### HOW TO COMPLETE THIS TASK
Each line below that contains the word "rendered" must be copied.

### DATA SHOWN
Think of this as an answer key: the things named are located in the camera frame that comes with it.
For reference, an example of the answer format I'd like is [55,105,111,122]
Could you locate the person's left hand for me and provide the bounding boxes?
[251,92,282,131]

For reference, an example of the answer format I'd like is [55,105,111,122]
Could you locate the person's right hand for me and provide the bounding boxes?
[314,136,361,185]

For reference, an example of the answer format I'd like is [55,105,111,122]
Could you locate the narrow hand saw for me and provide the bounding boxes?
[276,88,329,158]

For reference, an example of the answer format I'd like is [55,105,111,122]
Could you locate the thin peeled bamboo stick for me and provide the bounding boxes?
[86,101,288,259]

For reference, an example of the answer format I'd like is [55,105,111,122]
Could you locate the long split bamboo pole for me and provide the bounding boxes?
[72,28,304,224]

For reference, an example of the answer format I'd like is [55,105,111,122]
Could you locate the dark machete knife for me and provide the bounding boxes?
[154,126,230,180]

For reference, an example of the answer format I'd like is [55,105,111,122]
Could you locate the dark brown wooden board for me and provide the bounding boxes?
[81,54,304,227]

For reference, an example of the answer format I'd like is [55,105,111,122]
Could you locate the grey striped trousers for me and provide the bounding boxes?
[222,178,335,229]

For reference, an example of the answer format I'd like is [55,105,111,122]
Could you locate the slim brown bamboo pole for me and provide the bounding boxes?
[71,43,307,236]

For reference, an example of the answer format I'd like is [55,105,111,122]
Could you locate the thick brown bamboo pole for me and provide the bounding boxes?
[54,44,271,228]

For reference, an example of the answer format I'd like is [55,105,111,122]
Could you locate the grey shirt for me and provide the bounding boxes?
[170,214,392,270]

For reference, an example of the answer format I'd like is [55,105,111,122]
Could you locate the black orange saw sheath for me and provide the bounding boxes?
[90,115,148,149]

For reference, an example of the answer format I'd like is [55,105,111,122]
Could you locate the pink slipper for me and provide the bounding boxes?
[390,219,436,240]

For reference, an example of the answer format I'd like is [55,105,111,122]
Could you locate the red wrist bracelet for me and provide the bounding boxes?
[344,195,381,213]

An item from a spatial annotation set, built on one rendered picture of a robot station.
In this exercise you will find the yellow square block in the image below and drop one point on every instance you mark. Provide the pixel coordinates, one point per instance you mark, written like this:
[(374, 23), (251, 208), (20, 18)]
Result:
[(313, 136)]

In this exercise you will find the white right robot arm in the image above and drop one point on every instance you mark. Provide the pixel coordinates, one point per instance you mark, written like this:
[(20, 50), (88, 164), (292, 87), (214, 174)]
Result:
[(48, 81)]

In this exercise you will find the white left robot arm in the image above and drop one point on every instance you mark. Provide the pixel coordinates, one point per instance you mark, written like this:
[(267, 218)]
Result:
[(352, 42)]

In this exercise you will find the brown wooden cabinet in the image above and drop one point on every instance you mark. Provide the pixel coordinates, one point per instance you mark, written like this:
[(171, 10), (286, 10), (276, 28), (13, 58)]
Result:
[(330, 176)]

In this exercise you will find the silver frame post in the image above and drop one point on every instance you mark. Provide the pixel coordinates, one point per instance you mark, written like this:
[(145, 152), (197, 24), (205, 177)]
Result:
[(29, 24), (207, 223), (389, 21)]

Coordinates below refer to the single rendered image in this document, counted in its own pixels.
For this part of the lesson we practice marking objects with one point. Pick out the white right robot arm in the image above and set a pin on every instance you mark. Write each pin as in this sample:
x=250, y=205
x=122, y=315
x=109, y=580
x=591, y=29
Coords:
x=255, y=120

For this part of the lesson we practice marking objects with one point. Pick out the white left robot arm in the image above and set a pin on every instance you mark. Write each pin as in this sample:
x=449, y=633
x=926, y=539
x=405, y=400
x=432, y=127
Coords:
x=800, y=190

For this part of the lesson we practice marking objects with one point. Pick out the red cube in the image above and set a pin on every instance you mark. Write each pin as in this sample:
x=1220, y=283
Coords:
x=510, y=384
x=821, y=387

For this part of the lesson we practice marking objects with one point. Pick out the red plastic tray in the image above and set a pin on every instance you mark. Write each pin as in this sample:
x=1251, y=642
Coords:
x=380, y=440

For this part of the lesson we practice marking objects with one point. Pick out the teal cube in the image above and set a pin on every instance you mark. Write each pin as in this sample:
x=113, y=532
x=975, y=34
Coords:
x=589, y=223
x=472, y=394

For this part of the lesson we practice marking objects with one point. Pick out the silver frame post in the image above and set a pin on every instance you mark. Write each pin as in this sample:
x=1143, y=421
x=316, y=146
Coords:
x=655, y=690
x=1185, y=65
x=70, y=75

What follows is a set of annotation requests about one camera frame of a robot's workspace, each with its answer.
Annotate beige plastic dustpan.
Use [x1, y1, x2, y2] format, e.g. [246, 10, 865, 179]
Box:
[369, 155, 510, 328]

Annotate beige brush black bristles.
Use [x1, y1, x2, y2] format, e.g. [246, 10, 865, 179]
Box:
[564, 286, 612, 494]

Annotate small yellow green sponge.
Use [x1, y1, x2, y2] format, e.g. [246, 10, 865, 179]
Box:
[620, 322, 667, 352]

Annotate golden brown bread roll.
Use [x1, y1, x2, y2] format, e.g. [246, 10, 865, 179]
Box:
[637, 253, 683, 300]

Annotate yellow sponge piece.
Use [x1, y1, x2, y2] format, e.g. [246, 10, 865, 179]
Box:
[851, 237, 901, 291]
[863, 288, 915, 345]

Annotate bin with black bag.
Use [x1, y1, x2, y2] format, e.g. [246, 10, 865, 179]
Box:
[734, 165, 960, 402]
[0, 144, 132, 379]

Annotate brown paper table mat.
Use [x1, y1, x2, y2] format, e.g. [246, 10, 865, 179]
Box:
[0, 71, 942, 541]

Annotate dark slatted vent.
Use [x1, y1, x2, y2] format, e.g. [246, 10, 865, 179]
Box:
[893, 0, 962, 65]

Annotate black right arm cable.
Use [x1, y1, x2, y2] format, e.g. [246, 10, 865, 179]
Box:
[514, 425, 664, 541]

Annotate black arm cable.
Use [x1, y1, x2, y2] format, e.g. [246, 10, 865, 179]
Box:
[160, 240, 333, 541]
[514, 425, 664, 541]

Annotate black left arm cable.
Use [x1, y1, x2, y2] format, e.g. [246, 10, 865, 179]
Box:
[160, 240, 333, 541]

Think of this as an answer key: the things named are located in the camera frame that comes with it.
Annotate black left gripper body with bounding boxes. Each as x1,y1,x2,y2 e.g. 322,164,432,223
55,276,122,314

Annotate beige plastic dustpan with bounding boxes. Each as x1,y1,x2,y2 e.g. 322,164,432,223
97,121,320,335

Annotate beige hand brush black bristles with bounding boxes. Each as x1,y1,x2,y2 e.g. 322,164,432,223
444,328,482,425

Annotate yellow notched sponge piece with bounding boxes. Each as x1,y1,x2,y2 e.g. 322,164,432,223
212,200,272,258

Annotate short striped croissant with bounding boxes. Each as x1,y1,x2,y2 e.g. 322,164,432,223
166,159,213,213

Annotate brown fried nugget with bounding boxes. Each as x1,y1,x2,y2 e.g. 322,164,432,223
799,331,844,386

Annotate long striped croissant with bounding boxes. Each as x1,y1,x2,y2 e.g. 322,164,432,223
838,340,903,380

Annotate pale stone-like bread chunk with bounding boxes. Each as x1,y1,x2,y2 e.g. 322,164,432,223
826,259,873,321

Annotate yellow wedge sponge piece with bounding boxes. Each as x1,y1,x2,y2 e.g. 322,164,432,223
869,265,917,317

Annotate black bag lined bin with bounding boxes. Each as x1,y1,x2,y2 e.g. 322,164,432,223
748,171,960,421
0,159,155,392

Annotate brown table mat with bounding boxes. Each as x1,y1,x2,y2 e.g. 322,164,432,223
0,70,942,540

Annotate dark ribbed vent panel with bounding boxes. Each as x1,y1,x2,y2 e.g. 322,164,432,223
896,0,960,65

### OUTPUT OF THE TASK
An item from a spatial annotation set, built on one rendered picture of a robot station.
Coordinates below refer to the single rendered image in this document, counted in its own pixels.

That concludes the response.